A new strategy to remarkably improve the low-temperature reversible hydrogen desorption performances of LiBH4 by compositing with fluorographene

LiBH4 is a promising hydrogen storage material for its large capacity. However, high desorption temperature, sluggish kinetics and demanding rehydrogenation severely hinder its practical use. Surface functional groups of graphene in many cases are treated as effective approaches to obtain some kinds of excellent properties of energy storage materials. In the current work, a new facile and effective strategy to improve the reversible hydrogen desorption properties of LiBH4 is proposed by composing with functionalized graphene to form the LiBH4-fluorographene composite. The fluorographene (FG) nanosheets are successfully exfoliated from fluorographite (FGi) and composed with LiBH4. It is demonstrated that the FG can remarkably improve the hydrogen desorption thermodynamics, kinetics and reversibility of LiBH4 via reactant destabilization method. An extremely fast hydrogen desorption process with a high capacity of 8.2 wt.% at 148.1 °C is achieved in the LiBH4-50FG composite.
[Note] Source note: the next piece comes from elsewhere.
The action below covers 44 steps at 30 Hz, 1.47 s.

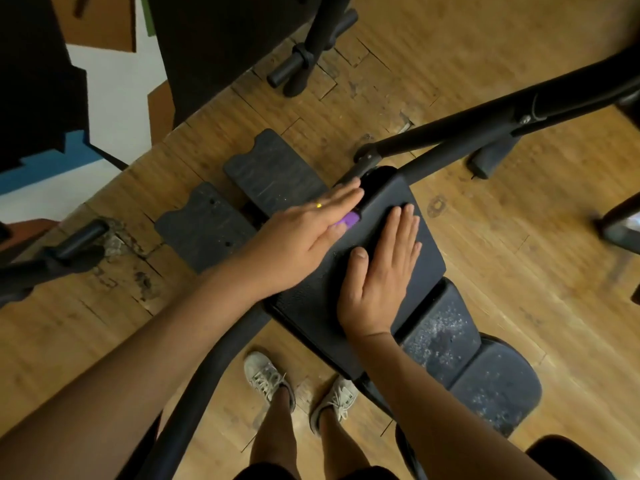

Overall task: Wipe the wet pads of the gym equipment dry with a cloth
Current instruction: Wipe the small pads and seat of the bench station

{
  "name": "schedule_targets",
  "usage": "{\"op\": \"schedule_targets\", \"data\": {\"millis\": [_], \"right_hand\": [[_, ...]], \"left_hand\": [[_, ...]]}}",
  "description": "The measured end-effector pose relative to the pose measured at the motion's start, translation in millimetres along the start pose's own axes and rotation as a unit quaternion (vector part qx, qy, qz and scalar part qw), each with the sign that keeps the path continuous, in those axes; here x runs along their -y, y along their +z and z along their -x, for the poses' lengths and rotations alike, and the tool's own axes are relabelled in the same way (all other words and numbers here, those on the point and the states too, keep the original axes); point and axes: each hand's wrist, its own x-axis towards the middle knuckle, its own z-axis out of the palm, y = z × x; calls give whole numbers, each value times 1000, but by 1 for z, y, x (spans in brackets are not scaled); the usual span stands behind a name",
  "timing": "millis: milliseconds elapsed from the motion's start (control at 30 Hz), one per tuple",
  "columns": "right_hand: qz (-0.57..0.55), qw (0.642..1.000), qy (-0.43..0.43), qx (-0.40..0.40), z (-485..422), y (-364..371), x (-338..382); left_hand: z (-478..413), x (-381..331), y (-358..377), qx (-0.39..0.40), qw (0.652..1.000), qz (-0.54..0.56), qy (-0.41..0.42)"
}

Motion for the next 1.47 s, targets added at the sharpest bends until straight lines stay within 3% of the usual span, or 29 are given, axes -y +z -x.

Further research reveals that the enhancement actually roots in the strengthened interfacial interaction between LiBH4 and exfoliated FG. Moreover, it is confirmed that the LiBH4-40FG composite exhibits a significantly enhanced reversible hydrogen desorption capacity of 7.2 wt.% and LiBH4 is regenerated. Such enhanced reversible hydrogen desorption properties are ascribed to the strengthened interfacial interactions between LiBH4 and FG with large surface, as well as the formation of LiHxF1−x phase.